Assignment:
Copy out every record below, word for word.

Data shown:
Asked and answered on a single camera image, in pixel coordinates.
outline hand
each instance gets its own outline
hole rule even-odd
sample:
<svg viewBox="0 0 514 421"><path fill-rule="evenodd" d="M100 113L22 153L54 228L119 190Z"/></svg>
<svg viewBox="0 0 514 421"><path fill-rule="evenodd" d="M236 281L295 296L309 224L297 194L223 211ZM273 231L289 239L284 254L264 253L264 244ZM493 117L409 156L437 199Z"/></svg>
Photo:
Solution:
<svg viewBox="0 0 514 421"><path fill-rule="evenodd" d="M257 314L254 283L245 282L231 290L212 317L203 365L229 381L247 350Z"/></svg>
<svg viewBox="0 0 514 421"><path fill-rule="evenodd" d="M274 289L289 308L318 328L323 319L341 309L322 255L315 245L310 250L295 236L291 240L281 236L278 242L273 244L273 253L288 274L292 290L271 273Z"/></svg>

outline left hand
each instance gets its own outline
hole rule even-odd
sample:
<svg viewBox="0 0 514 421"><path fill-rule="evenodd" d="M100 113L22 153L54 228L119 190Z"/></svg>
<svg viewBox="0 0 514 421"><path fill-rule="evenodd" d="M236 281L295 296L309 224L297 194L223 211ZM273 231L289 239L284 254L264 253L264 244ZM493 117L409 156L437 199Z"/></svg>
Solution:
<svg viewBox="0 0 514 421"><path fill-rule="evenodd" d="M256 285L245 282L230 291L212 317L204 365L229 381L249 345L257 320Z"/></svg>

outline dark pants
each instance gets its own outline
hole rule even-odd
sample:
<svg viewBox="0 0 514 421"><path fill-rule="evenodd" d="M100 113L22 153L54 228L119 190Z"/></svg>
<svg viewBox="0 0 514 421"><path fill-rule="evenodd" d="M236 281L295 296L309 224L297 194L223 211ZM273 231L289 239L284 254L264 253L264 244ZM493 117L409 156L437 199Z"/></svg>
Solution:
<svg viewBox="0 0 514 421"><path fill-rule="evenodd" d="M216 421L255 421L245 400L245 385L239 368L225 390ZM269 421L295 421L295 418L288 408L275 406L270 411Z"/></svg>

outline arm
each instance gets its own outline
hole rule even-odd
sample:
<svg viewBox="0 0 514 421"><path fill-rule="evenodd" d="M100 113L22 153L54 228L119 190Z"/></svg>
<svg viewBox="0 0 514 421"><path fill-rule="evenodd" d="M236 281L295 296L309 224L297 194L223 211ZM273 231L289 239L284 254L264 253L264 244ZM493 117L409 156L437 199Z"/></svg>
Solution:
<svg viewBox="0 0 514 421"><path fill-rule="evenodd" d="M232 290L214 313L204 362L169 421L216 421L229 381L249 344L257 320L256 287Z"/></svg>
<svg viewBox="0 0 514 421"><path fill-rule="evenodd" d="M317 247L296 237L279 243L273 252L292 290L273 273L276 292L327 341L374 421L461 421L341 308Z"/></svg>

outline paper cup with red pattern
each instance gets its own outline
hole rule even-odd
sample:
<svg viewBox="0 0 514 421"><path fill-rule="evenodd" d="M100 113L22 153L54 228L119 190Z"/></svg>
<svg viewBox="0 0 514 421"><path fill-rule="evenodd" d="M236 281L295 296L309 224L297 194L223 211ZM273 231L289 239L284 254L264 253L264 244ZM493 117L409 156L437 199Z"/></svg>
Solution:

Reply:
Asked and answered on a single camera image, in pixel coordinates.
outline hand
each instance gets its own outline
hole rule even-odd
sample:
<svg viewBox="0 0 514 421"><path fill-rule="evenodd" d="M100 113L22 153L54 228L119 190Z"/></svg>
<svg viewBox="0 0 514 421"><path fill-rule="evenodd" d="M236 281L295 296L309 224L297 194L223 211ZM273 231L289 239L284 254L264 253L264 244ZM493 117L409 156L437 199Z"/></svg>
Photo:
Solution:
<svg viewBox="0 0 514 421"><path fill-rule="evenodd" d="M257 314L254 283L245 282L231 290L212 317L203 365L229 381L247 350Z"/></svg>
<svg viewBox="0 0 514 421"><path fill-rule="evenodd" d="M274 289L289 308L318 328L323 319L341 309L322 255L315 245L310 250L295 236L291 240L281 236L278 242L273 244L273 253L288 274L292 290L271 273Z"/></svg>

outline left hand
each instance gets its own outline
hole rule even-odd
sample:
<svg viewBox="0 0 514 421"><path fill-rule="evenodd" d="M100 113L22 153L54 228L119 190Z"/></svg>
<svg viewBox="0 0 514 421"><path fill-rule="evenodd" d="M236 281L295 296L309 224L297 194L223 211ZM273 231L289 239L284 254L264 253L264 244ZM493 117L409 156L437 199Z"/></svg>
Solution:
<svg viewBox="0 0 514 421"><path fill-rule="evenodd" d="M256 285L245 282L230 291L212 317L204 365L229 381L249 345L257 320Z"/></svg>

outline dark pants
each instance gets its own outline
hole rule even-odd
sample:
<svg viewBox="0 0 514 421"><path fill-rule="evenodd" d="M100 113L22 153L54 228L119 190Z"/></svg>
<svg viewBox="0 0 514 421"><path fill-rule="evenodd" d="M236 281L295 296L309 224L297 194L223 211ZM273 231L289 239L284 254L264 253L264 244ZM493 117L409 156L437 199Z"/></svg>
Solution:
<svg viewBox="0 0 514 421"><path fill-rule="evenodd" d="M216 421L255 421L245 400L245 385L239 368L225 390ZM269 421L295 421L295 418L288 408L275 406L270 411Z"/></svg>

outline arm
each instance gets its own outline
hole rule even-odd
sample:
<svg viewBox="0 0 514 421"><path fill-rule="evenodd" d="M100 113L22 153L54 228L119 190Z"/></svg>
<svg viewBox="0 0 514 421"><path fill-rule="evenodd" d="M236 281L295 296L309 224L297 194L223 211ZM273 231L289 239L284 254L264 253L264 244ZM493 117L409 156L437 199Z"/></svg>
Solution:
<svg viewBox="0 0 514 421"><path fill-rule="evenodd" d="M232 290L214 313L204 362L169 421L216 421L229 381L249 344L257 320L256 287Z"/></svg>
<svg viewBox="0 0 514 421"><path fill-rule="evenodd" d="M317 247L296 237L279 243L273 252L292 290L273 273L276 292L327 341L374 421L461 421L341 308Z"/></svg>

outline paper cup with red pattern
each instance gets its own outline
hole rule even-odd
sample:
<svg viewBox="0 0 514 421"><path fill-rule="evenodd" d="M100 113L22 153L54 228L119 190Z"/></svg>
<svg viewBox="0 0 514 421"><path fill-rule="evenodd" d="M236 281L295 296L309 224L297 194L223 211ZM273 231L289 239L284 254L264 253L264 244ZM493 117L409 156L437 199Z"/></svg>
Solution:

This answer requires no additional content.